Fig. 5. Neuronal activity is reduced upon CRH treatment.

A IHC for MAP2 (gray), Shank2 (green) and Syt1 (red) in primary neurons treated with CRH 100 nM for 0.5 h and with CRH 0.5 h + CRHR1 Blocker NBI30775 100 nM and relative quantification of Syt1/Shank2 colocalization puncta; B representative images of Activity Scan Assay performed with MEA of the same cells before and after different treatments (CRH 100 nM for 0.5 h and with CRH 0.5 h + CRHR1 Blocker NBI30775 100 nM) and relative analysis of C active electrodes and D firing rates; E IHC for MAP2 (gray) in primary neurons after different experimental conditions using CNQX disodium salt (10 μM) (scale bar = 30 μm): vehicle, vehicle+CNQX, CRH 0.5 h, CRH 0.5 h + CNQX and relative quantification of the dendritic degeneration index. For the dendritic degeneration analysis, three different dendrites of three different neurons acquired from three different wells were analyzed for each condition in each independent experiment.
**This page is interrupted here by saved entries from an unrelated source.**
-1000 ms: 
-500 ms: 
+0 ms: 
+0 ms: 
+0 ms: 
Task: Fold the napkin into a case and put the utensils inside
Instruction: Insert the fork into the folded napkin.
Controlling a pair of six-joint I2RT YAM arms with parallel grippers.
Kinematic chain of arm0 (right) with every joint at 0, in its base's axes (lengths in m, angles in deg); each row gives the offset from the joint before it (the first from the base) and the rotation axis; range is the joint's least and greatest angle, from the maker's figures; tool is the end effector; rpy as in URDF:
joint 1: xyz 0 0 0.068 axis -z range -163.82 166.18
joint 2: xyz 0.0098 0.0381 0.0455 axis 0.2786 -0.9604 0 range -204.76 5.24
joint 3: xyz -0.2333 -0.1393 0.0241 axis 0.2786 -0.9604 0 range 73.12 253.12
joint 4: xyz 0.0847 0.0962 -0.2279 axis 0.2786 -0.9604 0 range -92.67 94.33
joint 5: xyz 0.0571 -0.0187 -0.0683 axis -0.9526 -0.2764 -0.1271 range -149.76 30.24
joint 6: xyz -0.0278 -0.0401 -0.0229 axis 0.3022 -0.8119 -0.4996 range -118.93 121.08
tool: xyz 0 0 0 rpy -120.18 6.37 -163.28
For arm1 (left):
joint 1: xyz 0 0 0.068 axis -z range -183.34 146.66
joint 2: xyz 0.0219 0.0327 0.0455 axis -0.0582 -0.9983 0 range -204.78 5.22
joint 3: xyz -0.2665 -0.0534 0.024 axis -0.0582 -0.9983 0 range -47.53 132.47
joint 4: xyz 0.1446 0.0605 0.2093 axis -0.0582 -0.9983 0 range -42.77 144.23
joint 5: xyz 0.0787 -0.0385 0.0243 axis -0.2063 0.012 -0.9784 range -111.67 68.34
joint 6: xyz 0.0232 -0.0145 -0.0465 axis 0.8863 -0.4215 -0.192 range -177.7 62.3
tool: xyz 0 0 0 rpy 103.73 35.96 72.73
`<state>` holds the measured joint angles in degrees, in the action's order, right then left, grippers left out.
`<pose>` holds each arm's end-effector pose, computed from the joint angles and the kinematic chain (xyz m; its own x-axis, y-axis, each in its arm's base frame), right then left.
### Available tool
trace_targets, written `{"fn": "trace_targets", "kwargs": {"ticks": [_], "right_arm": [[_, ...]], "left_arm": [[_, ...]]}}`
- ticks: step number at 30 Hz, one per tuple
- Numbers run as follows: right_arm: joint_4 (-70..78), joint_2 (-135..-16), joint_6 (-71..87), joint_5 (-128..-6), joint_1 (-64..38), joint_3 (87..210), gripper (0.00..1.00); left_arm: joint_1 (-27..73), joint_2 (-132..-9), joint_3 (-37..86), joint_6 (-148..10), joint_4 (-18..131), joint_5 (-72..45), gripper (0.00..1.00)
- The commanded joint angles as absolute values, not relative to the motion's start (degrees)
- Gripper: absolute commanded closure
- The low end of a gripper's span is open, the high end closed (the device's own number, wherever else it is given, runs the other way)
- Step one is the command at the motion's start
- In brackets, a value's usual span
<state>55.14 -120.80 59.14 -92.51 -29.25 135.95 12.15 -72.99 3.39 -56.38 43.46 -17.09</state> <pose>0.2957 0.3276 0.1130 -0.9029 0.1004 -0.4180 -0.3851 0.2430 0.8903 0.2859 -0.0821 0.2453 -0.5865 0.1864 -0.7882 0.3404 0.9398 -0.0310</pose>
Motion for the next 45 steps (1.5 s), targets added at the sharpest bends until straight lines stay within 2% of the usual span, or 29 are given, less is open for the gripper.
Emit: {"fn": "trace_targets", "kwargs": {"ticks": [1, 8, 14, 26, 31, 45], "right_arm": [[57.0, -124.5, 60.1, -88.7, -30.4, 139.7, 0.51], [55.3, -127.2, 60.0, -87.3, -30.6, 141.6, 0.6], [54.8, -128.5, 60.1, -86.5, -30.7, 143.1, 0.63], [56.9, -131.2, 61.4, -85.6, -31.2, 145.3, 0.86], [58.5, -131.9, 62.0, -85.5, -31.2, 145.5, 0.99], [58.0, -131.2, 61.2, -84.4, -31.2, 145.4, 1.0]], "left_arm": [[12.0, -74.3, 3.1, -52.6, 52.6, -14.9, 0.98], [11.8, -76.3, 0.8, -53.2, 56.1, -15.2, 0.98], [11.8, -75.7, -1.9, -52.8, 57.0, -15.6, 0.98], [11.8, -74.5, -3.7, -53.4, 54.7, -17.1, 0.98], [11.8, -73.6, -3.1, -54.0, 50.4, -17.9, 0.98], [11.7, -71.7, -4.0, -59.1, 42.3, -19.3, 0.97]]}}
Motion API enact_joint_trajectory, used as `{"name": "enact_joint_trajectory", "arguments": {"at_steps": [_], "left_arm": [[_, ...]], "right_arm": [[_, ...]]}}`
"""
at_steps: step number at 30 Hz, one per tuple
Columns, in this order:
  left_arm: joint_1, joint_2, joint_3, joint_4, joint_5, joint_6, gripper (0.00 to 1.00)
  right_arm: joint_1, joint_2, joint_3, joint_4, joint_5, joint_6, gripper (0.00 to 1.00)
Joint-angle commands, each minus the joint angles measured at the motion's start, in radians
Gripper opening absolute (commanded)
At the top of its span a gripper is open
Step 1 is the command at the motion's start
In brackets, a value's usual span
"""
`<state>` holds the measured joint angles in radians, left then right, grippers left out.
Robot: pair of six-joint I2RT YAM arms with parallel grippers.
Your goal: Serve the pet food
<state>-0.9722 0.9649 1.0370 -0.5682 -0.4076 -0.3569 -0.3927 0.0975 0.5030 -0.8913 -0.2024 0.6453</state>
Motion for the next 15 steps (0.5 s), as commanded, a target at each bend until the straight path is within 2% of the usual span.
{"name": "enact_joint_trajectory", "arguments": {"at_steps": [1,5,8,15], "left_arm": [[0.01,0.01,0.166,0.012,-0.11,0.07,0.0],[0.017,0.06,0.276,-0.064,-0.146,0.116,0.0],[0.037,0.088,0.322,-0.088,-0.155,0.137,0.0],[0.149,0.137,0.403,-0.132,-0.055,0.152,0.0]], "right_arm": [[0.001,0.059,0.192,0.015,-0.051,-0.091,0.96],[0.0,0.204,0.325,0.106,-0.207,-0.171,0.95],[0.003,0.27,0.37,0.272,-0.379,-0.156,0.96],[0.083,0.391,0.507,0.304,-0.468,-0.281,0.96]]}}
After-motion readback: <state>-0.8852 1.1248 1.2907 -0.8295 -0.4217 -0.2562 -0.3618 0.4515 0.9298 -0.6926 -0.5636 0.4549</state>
All experiments were performed at DIV14. Synaptotagmin assay and dendritic degeneration experiments were performed in N = 3 independent replicates; MEA’s data were obtained from six wells for each treatment condition derived from two independent replicates. Data are displayed as Mean ± SEM; one-way ANOVA and Bonferroni’s post hoc comparison test were performed. Data non normally distributed were analyzed by Kruskal–Wallis non parametric test followed by Uncorrected Dunn’s multiple comparison test. (*p < 0.05, **p < 0.005, ***p < 0.0005, ****p < 0.0001).